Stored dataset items
□ □ □ □ □ □ □

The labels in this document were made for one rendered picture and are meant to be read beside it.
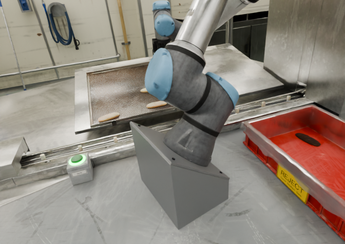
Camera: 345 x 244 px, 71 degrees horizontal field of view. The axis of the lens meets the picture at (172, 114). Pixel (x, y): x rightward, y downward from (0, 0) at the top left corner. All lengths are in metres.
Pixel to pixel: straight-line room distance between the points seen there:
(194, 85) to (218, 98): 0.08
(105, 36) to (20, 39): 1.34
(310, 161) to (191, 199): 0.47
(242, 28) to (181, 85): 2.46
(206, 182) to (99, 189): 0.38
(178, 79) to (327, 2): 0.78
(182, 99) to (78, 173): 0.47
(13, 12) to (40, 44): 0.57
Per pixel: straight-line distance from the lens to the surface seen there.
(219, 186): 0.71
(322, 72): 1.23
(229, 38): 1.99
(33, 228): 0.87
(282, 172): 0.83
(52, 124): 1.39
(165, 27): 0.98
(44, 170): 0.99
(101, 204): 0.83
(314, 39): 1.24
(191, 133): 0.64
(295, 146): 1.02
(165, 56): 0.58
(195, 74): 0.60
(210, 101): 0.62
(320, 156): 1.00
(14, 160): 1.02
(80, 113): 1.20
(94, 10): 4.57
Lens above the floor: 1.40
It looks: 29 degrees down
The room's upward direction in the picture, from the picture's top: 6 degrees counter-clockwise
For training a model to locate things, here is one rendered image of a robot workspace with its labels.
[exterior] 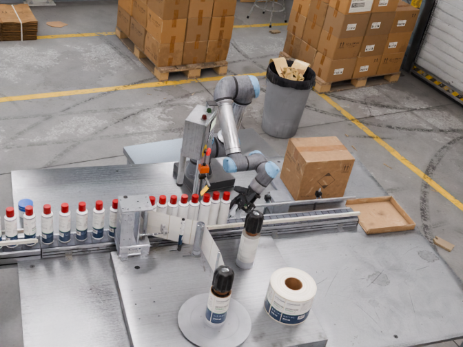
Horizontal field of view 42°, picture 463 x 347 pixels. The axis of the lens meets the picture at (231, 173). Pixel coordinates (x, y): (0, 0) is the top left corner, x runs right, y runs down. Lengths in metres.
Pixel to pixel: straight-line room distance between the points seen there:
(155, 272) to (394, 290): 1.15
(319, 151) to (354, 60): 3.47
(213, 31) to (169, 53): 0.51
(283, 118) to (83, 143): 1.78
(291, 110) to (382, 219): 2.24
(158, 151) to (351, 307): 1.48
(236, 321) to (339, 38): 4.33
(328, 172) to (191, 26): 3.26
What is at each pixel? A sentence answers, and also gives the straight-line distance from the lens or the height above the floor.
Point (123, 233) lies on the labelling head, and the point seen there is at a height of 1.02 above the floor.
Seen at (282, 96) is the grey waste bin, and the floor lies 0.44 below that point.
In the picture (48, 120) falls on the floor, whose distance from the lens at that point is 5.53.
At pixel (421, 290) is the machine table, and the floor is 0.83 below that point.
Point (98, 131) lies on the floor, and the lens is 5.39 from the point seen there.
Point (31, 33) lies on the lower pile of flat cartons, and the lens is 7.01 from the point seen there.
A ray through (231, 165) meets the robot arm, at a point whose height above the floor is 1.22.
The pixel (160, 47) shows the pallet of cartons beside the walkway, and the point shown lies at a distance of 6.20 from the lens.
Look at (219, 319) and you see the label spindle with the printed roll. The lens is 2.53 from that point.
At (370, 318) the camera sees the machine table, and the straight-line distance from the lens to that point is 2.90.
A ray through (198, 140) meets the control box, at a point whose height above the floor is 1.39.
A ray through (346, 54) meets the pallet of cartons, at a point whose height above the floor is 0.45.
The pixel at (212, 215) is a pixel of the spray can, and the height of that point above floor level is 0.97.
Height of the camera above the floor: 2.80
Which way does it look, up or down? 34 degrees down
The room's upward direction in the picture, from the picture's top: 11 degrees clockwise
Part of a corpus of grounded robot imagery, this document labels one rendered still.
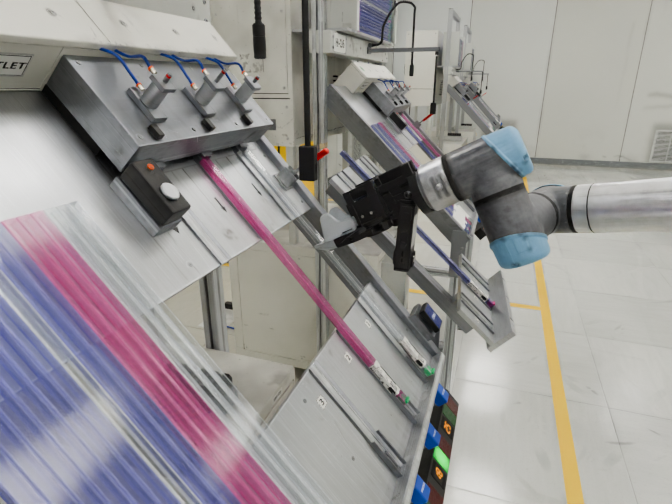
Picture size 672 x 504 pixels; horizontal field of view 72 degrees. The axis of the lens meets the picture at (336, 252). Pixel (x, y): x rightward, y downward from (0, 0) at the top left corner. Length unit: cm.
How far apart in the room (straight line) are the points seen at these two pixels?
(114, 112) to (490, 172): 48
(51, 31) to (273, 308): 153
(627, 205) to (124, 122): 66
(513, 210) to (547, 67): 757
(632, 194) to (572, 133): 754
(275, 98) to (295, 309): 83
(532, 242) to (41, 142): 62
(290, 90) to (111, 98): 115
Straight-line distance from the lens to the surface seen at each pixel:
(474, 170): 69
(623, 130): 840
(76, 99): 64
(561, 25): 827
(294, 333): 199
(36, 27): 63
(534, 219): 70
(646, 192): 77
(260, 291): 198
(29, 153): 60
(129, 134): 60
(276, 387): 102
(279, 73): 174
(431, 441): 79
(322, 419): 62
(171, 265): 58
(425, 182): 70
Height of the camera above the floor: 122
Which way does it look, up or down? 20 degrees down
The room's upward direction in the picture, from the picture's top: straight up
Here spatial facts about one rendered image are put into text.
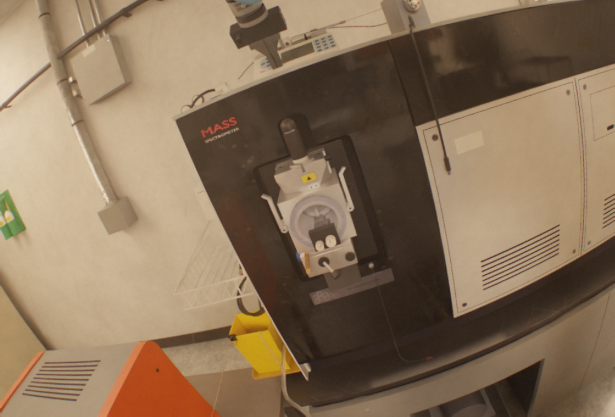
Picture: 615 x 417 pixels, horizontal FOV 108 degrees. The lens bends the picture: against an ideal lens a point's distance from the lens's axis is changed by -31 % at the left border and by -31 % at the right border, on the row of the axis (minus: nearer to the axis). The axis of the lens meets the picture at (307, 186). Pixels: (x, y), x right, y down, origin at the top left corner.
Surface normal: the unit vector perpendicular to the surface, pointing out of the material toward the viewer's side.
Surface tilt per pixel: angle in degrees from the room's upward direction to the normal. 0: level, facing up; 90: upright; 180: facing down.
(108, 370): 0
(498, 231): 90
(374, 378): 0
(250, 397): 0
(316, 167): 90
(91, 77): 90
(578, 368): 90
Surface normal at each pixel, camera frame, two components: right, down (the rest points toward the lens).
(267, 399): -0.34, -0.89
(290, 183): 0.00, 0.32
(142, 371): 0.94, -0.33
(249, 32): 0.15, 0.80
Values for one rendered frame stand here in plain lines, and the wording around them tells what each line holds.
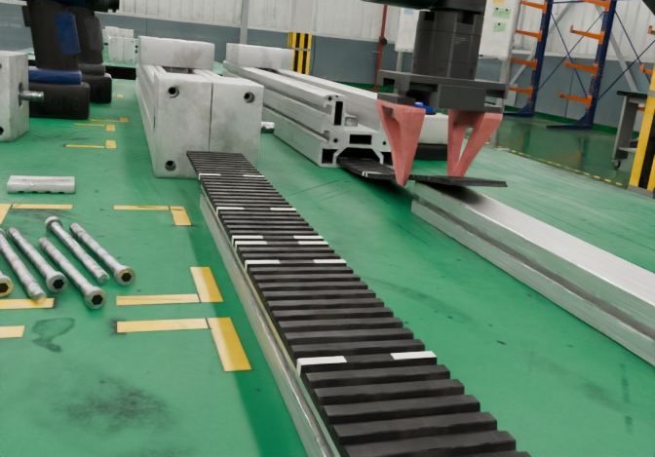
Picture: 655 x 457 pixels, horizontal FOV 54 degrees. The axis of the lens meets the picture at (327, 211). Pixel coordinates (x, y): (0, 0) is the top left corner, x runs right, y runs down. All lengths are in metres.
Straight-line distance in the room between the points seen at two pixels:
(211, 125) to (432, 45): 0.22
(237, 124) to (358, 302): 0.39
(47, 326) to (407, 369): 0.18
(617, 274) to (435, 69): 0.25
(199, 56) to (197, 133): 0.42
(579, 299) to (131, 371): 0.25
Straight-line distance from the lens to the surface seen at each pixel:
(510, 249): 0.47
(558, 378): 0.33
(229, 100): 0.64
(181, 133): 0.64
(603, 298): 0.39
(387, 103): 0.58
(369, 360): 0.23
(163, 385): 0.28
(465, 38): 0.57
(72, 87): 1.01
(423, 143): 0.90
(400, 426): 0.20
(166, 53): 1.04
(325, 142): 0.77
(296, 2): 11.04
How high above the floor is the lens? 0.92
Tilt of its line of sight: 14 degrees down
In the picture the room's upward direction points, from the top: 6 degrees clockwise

□ □ □ □ □ □ □

[Work order]:
A word-for-word copy of all the records above is required, with the pictures left out.

[Solution]:
The labels in this document were made for one rendered picture and are meant to be read beside it.
Camera: 345 x 244 px, 71 degrees horizontal field of view. The axis of the lens meets the picture at (172, 114). Pixel (x, y): x rightward, y downward from (0, 0) at the top left corner. All lengths are in metres.
Pixel to pixel: straight-line room distance between the points seen there:
(194, 85) to (218, 98): 0.08
(105, 36) to (20, 39): 1.34
(310, 161) to (191, 199): 0.47
(242, 28) to (181, 85): 2.46
(206, 182) to (99, 189): 0.38
(178, 79) to (327, 2): 0.78
(182, 99) to (78, 173): 0.47
(13, 12) to (40, 44): 0.57
Per pixel: straight-line distance from the lens to the surface seen there.
(219, 186): 0.71
(322, 72): 1.23
(229, 38): 1.99
(33, 228): 0.87
(282, 172): 0.83
(52, 124): 1.39
(165, 27): 0.98
(44, 170): 0.99
(101, 204): 0.83
(314, 39): 1.24
(191, 133): 0.64
(295, 146): 1.02
(165, 56): 0.58
(195, 74): 0.60
(210, 101): 0.62
(320, 156): 1.00
(14, 160): 1.02
(80, 113): 1.20
(94, 10): 4.57
Lens above the floor: 1.40
It looks: 29 degrees down
The room's upward direction in the picture, from the picture's top: 6 degrees counter-clockwise
For training a model to locate things, here is one rendered image of a robot workspace with its labels.
[exterior] 
Horizontal field of view 42°, picture 463 x 347 pixels. The axis of the lens meets the picture at (231, 173). Pixel coordinates (x, y): (0, 0) is the top left corner, x runs right, y runs down. Lengths in metres.
Pixel to pixel: straight-line room distance between the points seen there:
(155, 272) to (394, 290): 1.15
(319, 151) to (354, 60): 3.47
(213, 31) to (169, 53): 0.51
(283, 118) to (83, 143): 1.78
(291, 110) to (382, 219): 2.24
(158, 151) to (351, 307): 1.48
(236, 321) to (339, 38): 4.33
(328, 172) to (191, 26): 3.26
What is at each pixel? A sentence answers, and also gives the straight-line distance from the lens or the height above the floor.
Point (123, 233) lies on the labelling head, and the point seen there is at a height of 1.02 above the floor.
Seen at (282, 96) is the grey waste bin, and the floor lies 0.44 below that point.
In the picture (48, 120) falls on the floor, whose distance from the lens at that point is 5.53.
At pixel (421, 290) is the machine table, and the floor is 0.83 below that point.
Point (98, 131) lies on the floor, and the lens is 5.39 from the point seen there.
Point (31, 33) lies on the lower pile of flat cartons, and the lens is 7.01 from the point seen there.
A ray through (231, 165) meets the robot arm, at a point whose height above the floor is 1.22.
The pixel (160, 47) shows the pallet of cartons beside the walkway, and the point shown lies at a distance of 6.20 from the lens.
Look at (219, 319) and you see the label spindle with the printed roll. The lens is 2.53 from that point.
At (370, 318) the camera sees the machine table, and the straight-line distance from the lens to that point is 2.90.
A ray through (198, 140) meets the control box, at a point whose height above the floor is 1.39.
A ray through (346, 54) meets the pallet of cartons, at a point whose height above the floor is 0.45.
The pixel at (212, 215) is a pixel of the spray can, and the height of that point above floor level is 0.97.
Height of the camera above the floor: 2.80
Which way does it look, up or down? 34 degrees down
The room's upward direction in the picture, from the picture's top: 11 degrees clockwise
Part of a corpus of grounded robot imagery, this document labels one rendered still.
Picture size 672 x 504 pixels; horizontal field of view 72 degrees. The axis of the lens meets the picture at (336, 252). Pixel (x, y): x rightward, y downward from (0, 0) at the top left corner. Length unit: cm.
How far apart in the room (straight line) are the points seen at these two pixels?
(114, 112) to (490, 172): 48
(51, 31) to (273, 308): 153
(627, 205) to (124, 122): 66
(513, 210) to (547, 67): 757
(632, 194) to (572, 133): 754
(275, 98) to (295, 309): 83
(532, 242) to (41, 142): 62
(290, 90) to (111, 98): 115
Straight-line distance from the lens to the surface seen at each pixel:
(474, 170): 69
(623, 130): 840
(76, 99): 64
(561, 25): 827
(294, 333): 199
(36, 27): 63
(534, 219): 70
(646, 192): 77
(260, 291): 198
(29, 153): 60
(129, 134): 60
(276, 387): 102
(279, 73): 174
(431, 441): 79
(322, 419): 62
(171, 265): 58
(425, 182): 70
Height of the camera above the floor: 122
Which way does it look, up or down? 20 degrees down
The room's upward direction in the picture, from the picture's top: straight up
Here spatial facts about one rendered image are put into text.
Picture: 615 x 417 pixels, horizontal FOV 108 degrees. The lens bends the picture: against an ideal lens a point's distance from the lens's axis is changed by -31 % at the left border and by -31 % at the right border, on the row of the axis (minus: nearer to the axis). The axis of the lens meets the picture at (307, 186). Pixels: (x, y), x right, y down, origin at the top left corner.
Surface normal: the unit vector perpendicular to the surface, pointing out of the material toward the viewer's side.
Surface tilt per pixel: angle in degrees from the room's upward direction to the normal. 0: level, facing up; 90: upright; 180: facing down.
(108, 370): 0
(498, 231): 90
(374, 378): 0
(250, 397): 0
(316, 167): 90
(91, 77): 90
(578, 368): 90
Surface normal at each pixel, camera frame, two components: right, down (the rest points toward the lens).
(267, 399): -0.34, -0.89
(290, 183): 0.00, 0.32
(142, 371): 0.94, -0.33
(249, 32): 0.15, 0.80
Values for one rendered frame stand here in plain lines, and the wording around them tells what each line holds.
Picture: 655 x 457 pixels, horizontal FOV 54 degrees. The axis of the lens meets the picture at (327, 211). Pixel coordinates (x, y): (0, 0) is the top left corner, x runs right, y runs down. All lengths are in metres.
Straight-line distance in the room between the points seen at two pixels:
(211, 125) to (432, 45): 0.22
(237, 124) to (358, 302): 0.39
(47, 326) to (407, 369): 0.18
(617, 274) to (435, 69): 0.25
(199, 56) to (197, 133): 0.42
(579, 299) to (131, 371): 0.25
Straight-line distance from the lens to the surface seen at each pixel:
(510, 249): 0.47
(558, 378): 0.33
(229, 100): 0.64
(181, 133): 0.64
(603, 298): 0.39
(387, 103): 0.58
(369, 360): 0.23
(163, 385): 0.28
(465, 38): 0.57
(72, 87): 1.01
(423, 143): 0.90
(400, 426): 0.20
(166, 53): 1.04
(325, 142): 0.77
(296, 2): 11.04
How high above the floor is the lens? 0.92
Tilt of its line of sight: 14 degrees down
In the picture the room's upward direction points, from the top: 6 degrees clockwise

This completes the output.